> _Problem to work on_: Copy out the listing that follows in its entirety, keeping it exactly the same.

> _Source data_:
-----
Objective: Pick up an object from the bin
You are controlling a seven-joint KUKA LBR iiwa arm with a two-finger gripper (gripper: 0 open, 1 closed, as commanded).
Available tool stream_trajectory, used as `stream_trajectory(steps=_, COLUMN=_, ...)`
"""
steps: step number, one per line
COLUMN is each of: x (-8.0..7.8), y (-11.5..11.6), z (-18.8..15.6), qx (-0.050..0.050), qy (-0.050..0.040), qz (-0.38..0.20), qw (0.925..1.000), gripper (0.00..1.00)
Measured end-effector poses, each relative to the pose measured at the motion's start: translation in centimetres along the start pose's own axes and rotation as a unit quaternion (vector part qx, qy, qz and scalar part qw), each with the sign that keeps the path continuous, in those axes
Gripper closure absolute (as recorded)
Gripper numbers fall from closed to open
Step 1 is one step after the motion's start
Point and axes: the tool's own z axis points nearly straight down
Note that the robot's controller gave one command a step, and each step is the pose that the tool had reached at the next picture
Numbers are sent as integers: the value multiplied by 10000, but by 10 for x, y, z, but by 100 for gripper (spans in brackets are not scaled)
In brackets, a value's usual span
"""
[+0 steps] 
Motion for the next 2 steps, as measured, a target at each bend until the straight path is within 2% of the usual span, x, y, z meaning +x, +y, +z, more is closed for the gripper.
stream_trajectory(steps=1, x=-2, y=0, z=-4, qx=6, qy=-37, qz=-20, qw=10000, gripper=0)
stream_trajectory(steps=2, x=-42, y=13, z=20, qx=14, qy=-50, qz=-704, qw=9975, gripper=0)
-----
> _Reply to the task_:
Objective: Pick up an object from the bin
You are controlling a seven-joint KUKA LBR iiwa arm with a two-finger gripper (gripper: 0 open, 1 closed, as commanded).
Available tool stream_trajectory, used as `stream_trajectory(steps=_, COLUMN=_, ...)`
"""
steps: step number, one per line
COLUMN is each of: x (-8.0..7.8), y (-11.5..11.6), z (-18.8..15.6), qx (-0.050..0.050), qy (-0.050..0.040), qz (-0.38..0.20), qw (0.925..1.000), gripper (0.00..1.00)
Measured end-effector poses, each relative to the pose measured at the motion's start: translation in centimetres along the start pose's own axes and rotation as a unit quaternion (vector part qx, qy, qz and scalar part qw), each with the sign that keeps the path continuous, in those axes
Gripper closure absolute (as recorded)
Gripper numbers fall from closed to open
Step 1 is one step after the motion's start
Point and axes: the tool's own z axis points nearly straight down
Note that the robot's controller gave one command a step, and each step is the pose that the tool had reached at the next picture
Numbers are sent as integers: the value multiplied by 10000, but by 10 for x, y, z, but by 100 for gripper (spans in brackets are not scaled)
In brackets, a value's usual span
"""
[+0 steps] 
Motion for the next 2 steps, as measured, a target at each bend until the straight path is within 2% of the usual span, x, y, z meaning +x, +y, +z, more is closed for the gripper.
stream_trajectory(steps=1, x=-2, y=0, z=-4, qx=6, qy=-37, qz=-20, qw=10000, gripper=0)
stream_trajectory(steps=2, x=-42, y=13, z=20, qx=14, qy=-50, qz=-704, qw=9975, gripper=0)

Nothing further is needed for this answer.